* Aim of the task *
The lines you return should be those containing the string "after", taken from the data below.

* Data to process *
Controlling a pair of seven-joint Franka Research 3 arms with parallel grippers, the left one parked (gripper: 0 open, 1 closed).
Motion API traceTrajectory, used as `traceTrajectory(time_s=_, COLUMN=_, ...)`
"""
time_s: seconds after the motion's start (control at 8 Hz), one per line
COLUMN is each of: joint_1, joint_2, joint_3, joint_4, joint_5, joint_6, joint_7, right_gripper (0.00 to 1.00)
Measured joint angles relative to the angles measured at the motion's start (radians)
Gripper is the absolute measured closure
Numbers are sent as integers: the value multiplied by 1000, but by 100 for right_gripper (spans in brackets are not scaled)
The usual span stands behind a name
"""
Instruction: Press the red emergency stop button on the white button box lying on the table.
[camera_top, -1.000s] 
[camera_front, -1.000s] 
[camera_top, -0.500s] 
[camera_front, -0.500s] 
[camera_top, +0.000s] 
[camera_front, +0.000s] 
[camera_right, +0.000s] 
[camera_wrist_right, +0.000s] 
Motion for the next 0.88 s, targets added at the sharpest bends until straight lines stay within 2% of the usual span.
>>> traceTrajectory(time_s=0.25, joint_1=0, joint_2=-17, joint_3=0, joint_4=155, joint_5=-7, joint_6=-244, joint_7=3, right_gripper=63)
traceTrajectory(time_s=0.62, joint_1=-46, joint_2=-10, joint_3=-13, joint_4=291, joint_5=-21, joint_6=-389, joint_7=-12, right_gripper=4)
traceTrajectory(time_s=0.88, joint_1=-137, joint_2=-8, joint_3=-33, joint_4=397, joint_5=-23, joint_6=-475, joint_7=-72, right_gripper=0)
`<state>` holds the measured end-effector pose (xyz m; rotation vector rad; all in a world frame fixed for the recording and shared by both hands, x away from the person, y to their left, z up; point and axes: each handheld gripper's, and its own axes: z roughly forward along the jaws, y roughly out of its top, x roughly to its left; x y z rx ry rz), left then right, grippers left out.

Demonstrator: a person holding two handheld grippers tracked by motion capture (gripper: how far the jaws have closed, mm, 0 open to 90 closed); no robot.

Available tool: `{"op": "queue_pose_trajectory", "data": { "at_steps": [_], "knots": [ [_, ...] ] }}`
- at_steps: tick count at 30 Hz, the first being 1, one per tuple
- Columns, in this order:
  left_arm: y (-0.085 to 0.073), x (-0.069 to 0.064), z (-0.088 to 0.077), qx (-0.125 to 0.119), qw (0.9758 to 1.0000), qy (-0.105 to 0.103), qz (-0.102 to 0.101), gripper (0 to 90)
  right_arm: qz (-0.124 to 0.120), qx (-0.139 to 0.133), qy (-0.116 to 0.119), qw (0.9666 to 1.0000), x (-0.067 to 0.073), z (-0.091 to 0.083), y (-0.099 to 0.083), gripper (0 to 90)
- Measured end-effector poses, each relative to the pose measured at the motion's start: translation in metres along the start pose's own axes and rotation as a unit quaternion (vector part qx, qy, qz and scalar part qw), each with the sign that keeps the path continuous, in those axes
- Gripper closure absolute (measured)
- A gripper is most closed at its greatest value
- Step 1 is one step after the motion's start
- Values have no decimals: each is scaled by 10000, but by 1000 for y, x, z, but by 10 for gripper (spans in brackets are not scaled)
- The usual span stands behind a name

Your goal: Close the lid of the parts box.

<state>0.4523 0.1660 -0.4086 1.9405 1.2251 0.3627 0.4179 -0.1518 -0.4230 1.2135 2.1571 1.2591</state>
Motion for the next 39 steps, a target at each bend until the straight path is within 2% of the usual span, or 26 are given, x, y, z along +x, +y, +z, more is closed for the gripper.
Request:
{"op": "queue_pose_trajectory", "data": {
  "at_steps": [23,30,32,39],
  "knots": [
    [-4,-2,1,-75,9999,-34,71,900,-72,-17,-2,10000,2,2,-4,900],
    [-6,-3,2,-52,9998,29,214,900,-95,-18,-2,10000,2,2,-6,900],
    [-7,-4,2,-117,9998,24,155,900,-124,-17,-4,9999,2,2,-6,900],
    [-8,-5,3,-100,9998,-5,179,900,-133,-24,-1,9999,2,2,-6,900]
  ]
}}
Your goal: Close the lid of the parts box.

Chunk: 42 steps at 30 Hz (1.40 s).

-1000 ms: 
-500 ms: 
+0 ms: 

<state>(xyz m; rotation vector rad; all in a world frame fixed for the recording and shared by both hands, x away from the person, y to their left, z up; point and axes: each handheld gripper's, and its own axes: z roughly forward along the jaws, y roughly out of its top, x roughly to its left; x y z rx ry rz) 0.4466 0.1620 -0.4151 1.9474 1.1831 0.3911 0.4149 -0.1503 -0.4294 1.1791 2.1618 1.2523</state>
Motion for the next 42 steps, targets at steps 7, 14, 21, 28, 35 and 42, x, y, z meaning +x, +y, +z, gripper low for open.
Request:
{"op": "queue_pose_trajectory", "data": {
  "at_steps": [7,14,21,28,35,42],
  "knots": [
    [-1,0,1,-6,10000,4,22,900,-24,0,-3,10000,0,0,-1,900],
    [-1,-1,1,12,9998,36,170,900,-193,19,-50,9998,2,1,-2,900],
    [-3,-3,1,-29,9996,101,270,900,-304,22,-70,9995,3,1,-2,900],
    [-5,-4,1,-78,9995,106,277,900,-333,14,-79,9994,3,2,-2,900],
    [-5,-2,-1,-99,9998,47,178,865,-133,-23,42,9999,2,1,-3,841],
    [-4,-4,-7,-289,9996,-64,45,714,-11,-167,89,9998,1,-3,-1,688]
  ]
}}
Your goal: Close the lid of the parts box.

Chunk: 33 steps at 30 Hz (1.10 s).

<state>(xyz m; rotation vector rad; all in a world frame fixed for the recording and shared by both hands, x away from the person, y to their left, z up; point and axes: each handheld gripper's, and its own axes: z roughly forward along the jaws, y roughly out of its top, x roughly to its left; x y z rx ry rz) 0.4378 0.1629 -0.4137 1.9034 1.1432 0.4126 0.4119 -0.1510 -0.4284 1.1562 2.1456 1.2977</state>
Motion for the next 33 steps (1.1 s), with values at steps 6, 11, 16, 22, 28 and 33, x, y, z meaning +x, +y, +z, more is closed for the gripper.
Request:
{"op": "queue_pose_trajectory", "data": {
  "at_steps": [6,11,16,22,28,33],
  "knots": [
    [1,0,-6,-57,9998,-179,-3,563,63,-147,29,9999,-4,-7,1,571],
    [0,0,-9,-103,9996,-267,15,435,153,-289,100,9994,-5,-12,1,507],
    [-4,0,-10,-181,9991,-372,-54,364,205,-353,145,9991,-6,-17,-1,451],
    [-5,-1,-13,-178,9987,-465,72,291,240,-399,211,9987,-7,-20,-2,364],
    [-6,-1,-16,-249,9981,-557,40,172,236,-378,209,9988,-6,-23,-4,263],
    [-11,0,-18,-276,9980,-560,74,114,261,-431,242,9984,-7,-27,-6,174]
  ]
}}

* Reply *
time_s: seconds after the motion's start (control at 8 Hz), one per line
- Step 1 is one step after the motion's start

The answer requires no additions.